Hermeneutika kecurigaan memaknai teks-teks androsentris sebagai ideologi kaum laki-laki yang mengungkapkan serta mempertahankan kondisi- kondisi historis patriarkal. Teks-teks dan dokumen-dokumen androsentris tidak mencerminkan realitas historis, laporan kenyataan-kenyataan historis atau menceritakan kepada pembaca bagaimana keadaan yang sesungguhnya (Suleeman terj, 1995:93). Teks-teks androsentris seperti tafsiran, argumentasi, proyeksi dan seleksi teologis yang berakar dalam sebuah kebudayaan patriarkal harus dievaluasi secara historis dalam pengertian waktu dan kebudayaan mereka sendiri dan dipertimbangkan secara teologis dalam pengertian skala nilai feminis. Petunjuk-petunjuk ini dapat menolong teolog feminis untuk membangun sebuah model penafsiran yang historis dan berlaku adil terhadap kecenderungan- kecenderungan yang egaliter atau yang mempatrialisasikan perkembangan- perkembangan dalam Gereja mula-mula.

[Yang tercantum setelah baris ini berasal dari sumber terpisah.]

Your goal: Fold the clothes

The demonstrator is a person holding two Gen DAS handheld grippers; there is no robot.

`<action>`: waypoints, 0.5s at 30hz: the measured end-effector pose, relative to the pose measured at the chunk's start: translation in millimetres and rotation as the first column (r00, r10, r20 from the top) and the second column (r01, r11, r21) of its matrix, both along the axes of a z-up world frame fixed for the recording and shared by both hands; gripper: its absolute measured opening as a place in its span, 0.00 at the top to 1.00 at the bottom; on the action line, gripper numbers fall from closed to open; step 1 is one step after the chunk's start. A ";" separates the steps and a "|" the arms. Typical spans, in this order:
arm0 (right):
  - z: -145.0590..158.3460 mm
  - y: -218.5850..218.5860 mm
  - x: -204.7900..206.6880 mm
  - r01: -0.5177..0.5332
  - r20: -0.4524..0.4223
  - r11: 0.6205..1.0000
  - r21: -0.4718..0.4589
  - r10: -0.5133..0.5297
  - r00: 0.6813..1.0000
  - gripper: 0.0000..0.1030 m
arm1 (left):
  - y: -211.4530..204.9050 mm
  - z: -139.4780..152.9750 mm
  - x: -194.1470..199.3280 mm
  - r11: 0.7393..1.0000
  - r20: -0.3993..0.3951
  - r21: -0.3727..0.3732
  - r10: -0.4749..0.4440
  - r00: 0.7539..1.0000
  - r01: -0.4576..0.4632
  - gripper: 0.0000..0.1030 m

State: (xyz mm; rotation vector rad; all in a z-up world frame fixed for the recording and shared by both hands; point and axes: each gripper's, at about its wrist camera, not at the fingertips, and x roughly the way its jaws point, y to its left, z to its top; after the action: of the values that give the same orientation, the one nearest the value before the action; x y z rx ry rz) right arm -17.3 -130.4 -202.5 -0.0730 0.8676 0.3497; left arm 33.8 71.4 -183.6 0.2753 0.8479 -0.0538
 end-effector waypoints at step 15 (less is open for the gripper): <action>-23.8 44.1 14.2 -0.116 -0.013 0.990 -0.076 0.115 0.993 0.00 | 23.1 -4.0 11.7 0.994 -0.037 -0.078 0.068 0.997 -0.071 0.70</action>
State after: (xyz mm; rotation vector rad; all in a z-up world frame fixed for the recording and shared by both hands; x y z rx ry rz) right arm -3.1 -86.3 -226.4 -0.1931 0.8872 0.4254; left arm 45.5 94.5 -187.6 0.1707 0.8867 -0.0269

Dari uraian diatas, penafsiran Alkitab harus melibatkan hermeneutika kecurigaan. Dengan memperhatikan tiga pertimbangan yaitu bahwa teks-teks androsentris tidak boleh dilihat secara terpisah melainkan selalu dalam konteks- konteks tekstualnya langsung. Kedua, teks-teks androsentris juga harus selalu

dianalisis dalam konteks sosial – politiknya yang spesifik guna menetapkan pesan dari teks-teks tersebut. Ketiga, teks-teks normatif kadangkala menegaskan bahwa sesuatu adalah suatu kenyataan historis dan realitas yang ada meskipun yang sesungguhnya adalah justru kebalikannya. Perintah-perintah androsentris menjadi semakin terinci dan banyak dengan bertumbuhnya gerakan perempuan di dalam masyarakat. Adalah suatu kekeliruan metodologis apabila sebagai pembaca menerima begitu saja teks-teks patriarkal androsentris.

RANGKUMAN

Begitu besarnya perjuangan kaum feminis untuk memperjuangkan martabat perempuan di dunia ini telah mencapai puncaknya dalam Gereja. Dengan menerima teologi feminis sebagai bagian dalam Gereja, maka pembaca lebih memiliki wawasan terhadap tokoh perempuan yang ada dalam Kitab Suci dengan membaca penafsiran feminis. Hermeneutika kecurigaan yang dibawa oleh teolog feminis memberikan kehidupan baru bagi Gereja yang berorientasi pada persekutuan kaum beriman, sakramen, kenabian, lembaga dan kehadiran Allah. Sehingga dengan adanya teologi feminis, Gereja dibantu mewujudkan rupa-rupa Gereja tersebut di tengah dunia.